A special report on the failure of conventional treatment, the latest dietary prevention programmes and the most successful alternative treatments for bowel cancer, the second greatest cancer killer of all.
It's a disease that isn't often in the headlines, but bowel cancer is the second biggest cancer killer in the developed world. One in 20 of us will get it. And contrary to popular belief, women are as likely to get the disease as men. In fact, colon ranks second only to breast cancer as the most frequent cause of cancer in women. It's also the most common cancer in men who do not smoke.
Nevertheless, despite the fact that it's so widespread, colorectal cancer, as it's more properly known, has tended to be a medical Cinderella. While the pharmaceutical companies have been falling over themselves to find "cures" for breast cancer, for example, little attention has been paid to the colon. As a result, conventional medicine's cure rates have been self confessedly disappointing, particularly in advanced cases of the disease. So it's hardly surprising that patients have increasingly been voting with their feet (and cheque books) by seeking help from alternative practitioners.
In the US, where the battle lines between alternative and conventional therapies have tended to be most sharply drawn, cancer specialists have done their best to convince patients of the benefits of chemotherapy.
They point to seemingly impressive "response rates", not bothering to mention that these rarely translate into significant improvements in survival time or quality of life. And yet patients sometimes appear to have been pressured into accepting chemotherapy, even when the oncologist has known that it has little or no benefit.

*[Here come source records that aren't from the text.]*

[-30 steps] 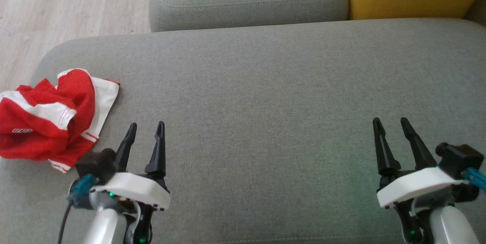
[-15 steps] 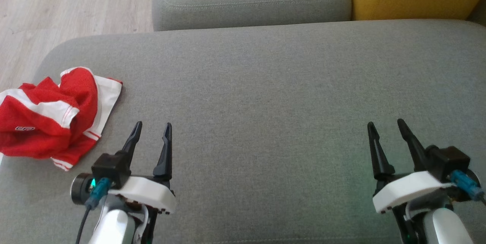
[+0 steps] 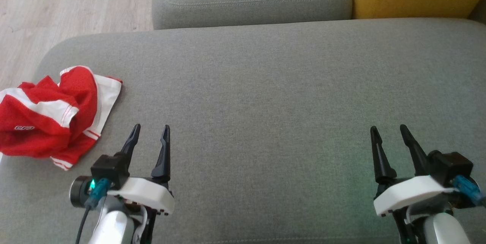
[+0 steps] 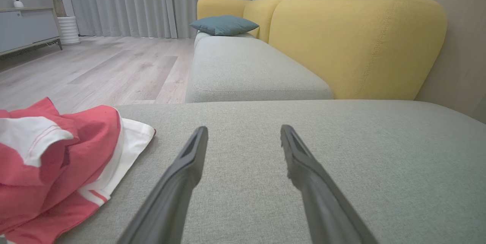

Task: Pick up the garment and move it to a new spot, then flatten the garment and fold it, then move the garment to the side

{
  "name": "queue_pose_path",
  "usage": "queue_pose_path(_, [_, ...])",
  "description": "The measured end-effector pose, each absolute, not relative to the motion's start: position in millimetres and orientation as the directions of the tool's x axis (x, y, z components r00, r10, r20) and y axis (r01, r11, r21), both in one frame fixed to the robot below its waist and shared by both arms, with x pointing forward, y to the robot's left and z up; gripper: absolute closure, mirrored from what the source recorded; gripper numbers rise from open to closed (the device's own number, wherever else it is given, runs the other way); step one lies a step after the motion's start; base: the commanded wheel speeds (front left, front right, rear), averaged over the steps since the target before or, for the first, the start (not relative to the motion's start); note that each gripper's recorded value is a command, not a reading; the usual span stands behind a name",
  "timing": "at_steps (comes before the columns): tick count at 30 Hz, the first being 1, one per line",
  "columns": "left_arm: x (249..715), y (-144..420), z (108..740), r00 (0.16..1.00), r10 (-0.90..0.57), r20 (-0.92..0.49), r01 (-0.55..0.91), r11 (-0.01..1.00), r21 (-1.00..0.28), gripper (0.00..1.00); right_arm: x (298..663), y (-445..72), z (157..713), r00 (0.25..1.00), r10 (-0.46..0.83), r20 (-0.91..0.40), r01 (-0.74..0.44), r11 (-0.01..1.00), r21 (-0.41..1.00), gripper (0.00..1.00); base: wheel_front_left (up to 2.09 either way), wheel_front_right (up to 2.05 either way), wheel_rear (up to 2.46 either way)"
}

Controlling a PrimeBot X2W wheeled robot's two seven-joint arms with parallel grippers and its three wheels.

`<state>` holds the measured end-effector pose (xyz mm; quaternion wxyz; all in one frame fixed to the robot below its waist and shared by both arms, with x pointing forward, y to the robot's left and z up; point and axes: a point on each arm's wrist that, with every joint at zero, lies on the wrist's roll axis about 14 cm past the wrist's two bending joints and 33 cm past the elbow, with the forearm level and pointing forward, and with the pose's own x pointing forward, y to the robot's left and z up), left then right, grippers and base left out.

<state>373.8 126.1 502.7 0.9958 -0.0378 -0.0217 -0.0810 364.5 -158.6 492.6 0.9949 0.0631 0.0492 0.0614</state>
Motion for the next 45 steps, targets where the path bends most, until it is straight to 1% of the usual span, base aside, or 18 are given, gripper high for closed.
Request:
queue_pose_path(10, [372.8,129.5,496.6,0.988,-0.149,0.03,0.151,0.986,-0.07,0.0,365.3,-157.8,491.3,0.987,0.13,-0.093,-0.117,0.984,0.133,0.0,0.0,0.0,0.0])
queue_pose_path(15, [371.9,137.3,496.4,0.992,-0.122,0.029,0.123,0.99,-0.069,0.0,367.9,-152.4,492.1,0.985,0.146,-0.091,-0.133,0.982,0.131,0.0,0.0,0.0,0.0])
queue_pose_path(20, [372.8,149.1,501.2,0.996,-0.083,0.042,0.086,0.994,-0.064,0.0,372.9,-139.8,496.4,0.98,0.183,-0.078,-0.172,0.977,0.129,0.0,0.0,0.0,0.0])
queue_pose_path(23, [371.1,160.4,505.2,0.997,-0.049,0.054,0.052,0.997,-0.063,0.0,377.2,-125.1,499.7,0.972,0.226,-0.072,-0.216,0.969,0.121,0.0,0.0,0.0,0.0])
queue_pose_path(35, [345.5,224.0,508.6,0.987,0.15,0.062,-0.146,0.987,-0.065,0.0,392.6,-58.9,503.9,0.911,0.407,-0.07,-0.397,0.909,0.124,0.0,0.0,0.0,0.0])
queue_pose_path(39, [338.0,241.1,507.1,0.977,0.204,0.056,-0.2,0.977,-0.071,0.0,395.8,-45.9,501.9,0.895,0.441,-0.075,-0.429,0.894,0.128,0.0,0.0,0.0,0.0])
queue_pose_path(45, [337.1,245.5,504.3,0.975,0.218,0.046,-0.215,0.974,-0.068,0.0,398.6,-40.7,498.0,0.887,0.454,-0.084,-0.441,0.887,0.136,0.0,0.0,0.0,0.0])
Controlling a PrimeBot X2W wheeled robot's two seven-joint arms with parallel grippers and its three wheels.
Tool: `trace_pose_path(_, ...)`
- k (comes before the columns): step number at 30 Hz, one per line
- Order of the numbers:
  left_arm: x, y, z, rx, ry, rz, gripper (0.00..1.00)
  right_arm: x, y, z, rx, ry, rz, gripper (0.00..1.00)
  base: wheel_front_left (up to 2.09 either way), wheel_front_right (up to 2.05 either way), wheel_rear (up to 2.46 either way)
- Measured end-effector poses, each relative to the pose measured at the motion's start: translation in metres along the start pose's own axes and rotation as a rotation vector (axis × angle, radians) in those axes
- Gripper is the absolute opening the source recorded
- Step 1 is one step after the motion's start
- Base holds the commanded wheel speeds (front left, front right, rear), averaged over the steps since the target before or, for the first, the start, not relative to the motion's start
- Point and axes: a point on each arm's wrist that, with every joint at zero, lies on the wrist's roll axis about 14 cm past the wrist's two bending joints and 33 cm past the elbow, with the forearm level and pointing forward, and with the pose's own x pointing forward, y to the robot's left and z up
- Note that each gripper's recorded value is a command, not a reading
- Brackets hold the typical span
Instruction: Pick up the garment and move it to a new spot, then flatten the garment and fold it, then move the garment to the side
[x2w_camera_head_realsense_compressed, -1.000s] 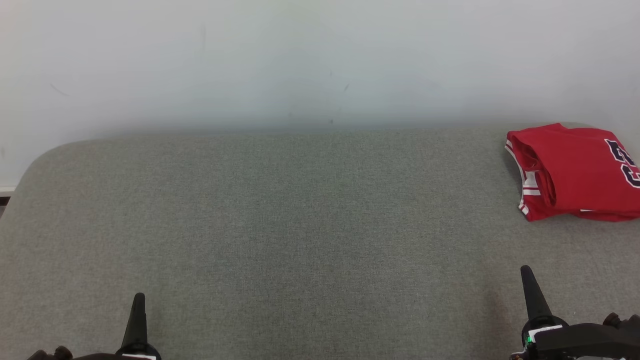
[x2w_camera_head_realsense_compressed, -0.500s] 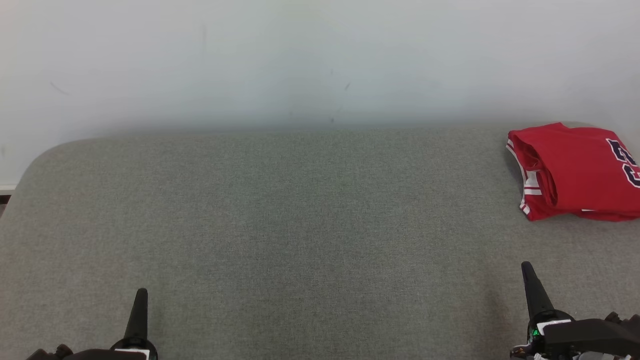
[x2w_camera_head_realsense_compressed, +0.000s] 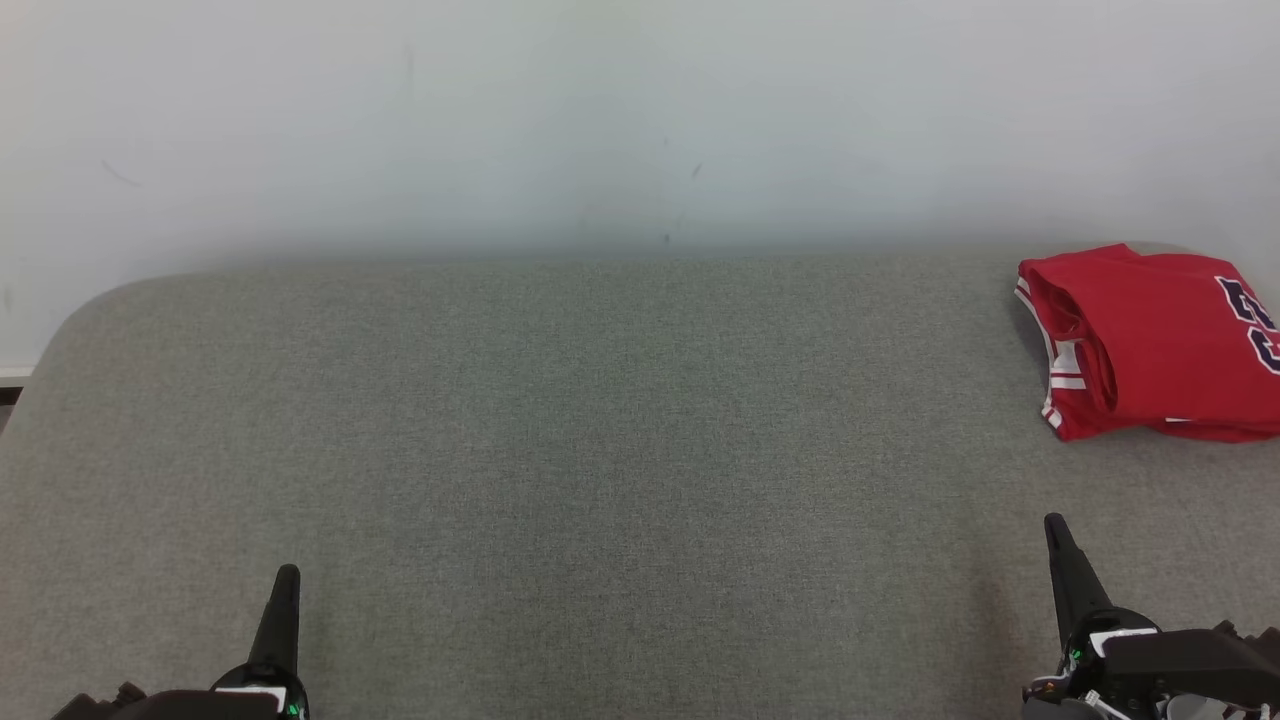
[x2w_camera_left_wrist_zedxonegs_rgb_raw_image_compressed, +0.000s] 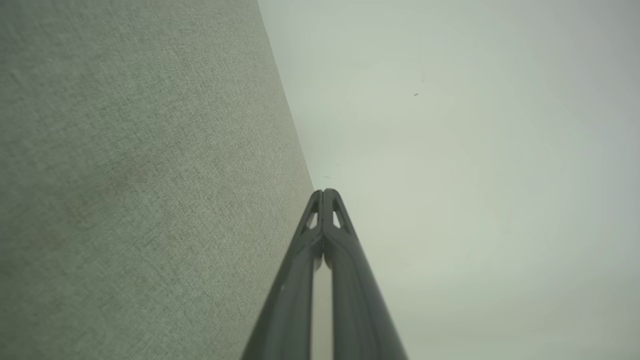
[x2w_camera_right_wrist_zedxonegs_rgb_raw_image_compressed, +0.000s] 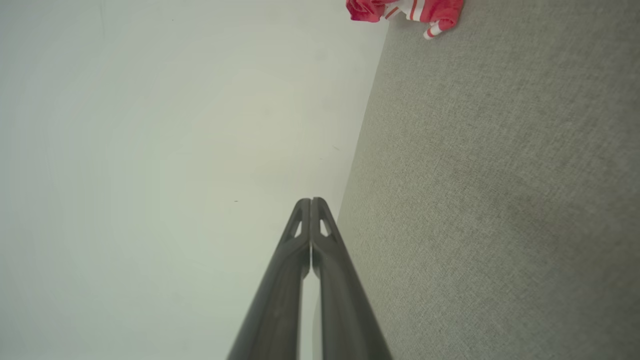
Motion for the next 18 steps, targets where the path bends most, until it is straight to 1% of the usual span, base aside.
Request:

A peculiarly candid admission of this practice came in 1978 from a leading US specialist in colon cancer, Dr Charles Moertel of the prestigious Mayo Clinic in Baltimore. "Even when administered in most ideal regimens," he wrote, summarising the value of 5-FU, the major chemotherapeutic drug for colon cancer, "5-FU will produce an objective response in only about 15 to 20 per cent of treated patients. These responses are usually only partial and very transient. This minor gain for a small minority of patients is probably more than counterbalanced by the deleterious influence of toxicity for other patients and by the cost and inconvenience experienced by all patients."
However, after acknowledging that there was no medical justification for prescribing chemotherapy, Moertel concluded with a statement that sums up the view of medicine toward conventional cancer therapies, to wit: we know it doesn't work but it's better than alternative medicine: "This does not imply that (chemotherapy) should be abandoned. Patients with advanced gastrointestinal cancer and their families have a compelling need for a basis of hope. If such hope is not offered, they will quickly seek it from the hands of quacks and charlatans" (New Eng J Med, 1978; 299: 1049-52).

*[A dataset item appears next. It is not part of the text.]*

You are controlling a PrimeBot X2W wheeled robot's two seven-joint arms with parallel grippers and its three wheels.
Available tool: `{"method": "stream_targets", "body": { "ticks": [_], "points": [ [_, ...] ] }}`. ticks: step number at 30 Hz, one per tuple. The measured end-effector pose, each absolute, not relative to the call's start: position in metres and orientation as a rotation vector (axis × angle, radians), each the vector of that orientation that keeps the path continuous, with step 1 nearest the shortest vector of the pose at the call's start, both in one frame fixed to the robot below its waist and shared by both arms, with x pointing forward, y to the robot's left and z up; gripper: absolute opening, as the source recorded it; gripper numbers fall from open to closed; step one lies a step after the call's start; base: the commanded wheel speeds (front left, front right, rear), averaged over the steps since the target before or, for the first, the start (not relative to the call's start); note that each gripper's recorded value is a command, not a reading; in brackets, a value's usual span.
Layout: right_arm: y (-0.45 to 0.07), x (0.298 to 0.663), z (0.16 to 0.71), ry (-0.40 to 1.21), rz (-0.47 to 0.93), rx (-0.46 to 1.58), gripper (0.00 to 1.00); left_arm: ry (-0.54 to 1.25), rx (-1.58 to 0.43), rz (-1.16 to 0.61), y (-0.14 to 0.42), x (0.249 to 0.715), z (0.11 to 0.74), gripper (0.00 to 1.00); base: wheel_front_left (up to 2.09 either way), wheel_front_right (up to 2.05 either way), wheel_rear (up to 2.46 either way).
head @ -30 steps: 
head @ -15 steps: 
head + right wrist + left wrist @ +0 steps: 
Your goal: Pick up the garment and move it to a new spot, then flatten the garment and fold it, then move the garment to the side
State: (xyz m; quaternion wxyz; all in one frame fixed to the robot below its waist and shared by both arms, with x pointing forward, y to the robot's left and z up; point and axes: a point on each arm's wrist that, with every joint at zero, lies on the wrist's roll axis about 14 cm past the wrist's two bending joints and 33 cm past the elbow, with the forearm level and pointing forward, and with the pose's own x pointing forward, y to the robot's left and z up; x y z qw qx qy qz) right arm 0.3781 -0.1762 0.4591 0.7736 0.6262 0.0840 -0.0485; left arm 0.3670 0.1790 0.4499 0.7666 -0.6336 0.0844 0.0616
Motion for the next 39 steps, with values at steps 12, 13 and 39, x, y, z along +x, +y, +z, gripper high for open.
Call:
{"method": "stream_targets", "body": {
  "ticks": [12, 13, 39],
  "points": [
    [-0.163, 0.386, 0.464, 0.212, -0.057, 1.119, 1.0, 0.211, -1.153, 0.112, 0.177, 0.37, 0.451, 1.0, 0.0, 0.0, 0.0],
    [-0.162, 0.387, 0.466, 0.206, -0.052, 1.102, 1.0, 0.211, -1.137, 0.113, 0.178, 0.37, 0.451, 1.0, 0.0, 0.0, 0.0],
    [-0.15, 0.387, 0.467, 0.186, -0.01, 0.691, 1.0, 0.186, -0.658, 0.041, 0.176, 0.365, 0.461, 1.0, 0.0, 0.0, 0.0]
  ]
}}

Today, however, conventional medicine is beginning to feel it has something more substantial to crow about in its colon cancer treatments. "Cancer of the colon is a highly treatable and often curable disease," boasts a recent US National Cancer Institute report. "Surgery is the primary treatment and results in cure in approximately 50 per cent of patients."
This crude figure is not, of course, quite what it appears, for "cure" in conventional medical parlance means survival for five years. In fact, colon cancers are rarely "cured" because there is a very high recurrence rate, hence the need for repeated surgical interventions. Most patients who contract colon cancer and submit to conventional medical treatment will ultimately die of the disease.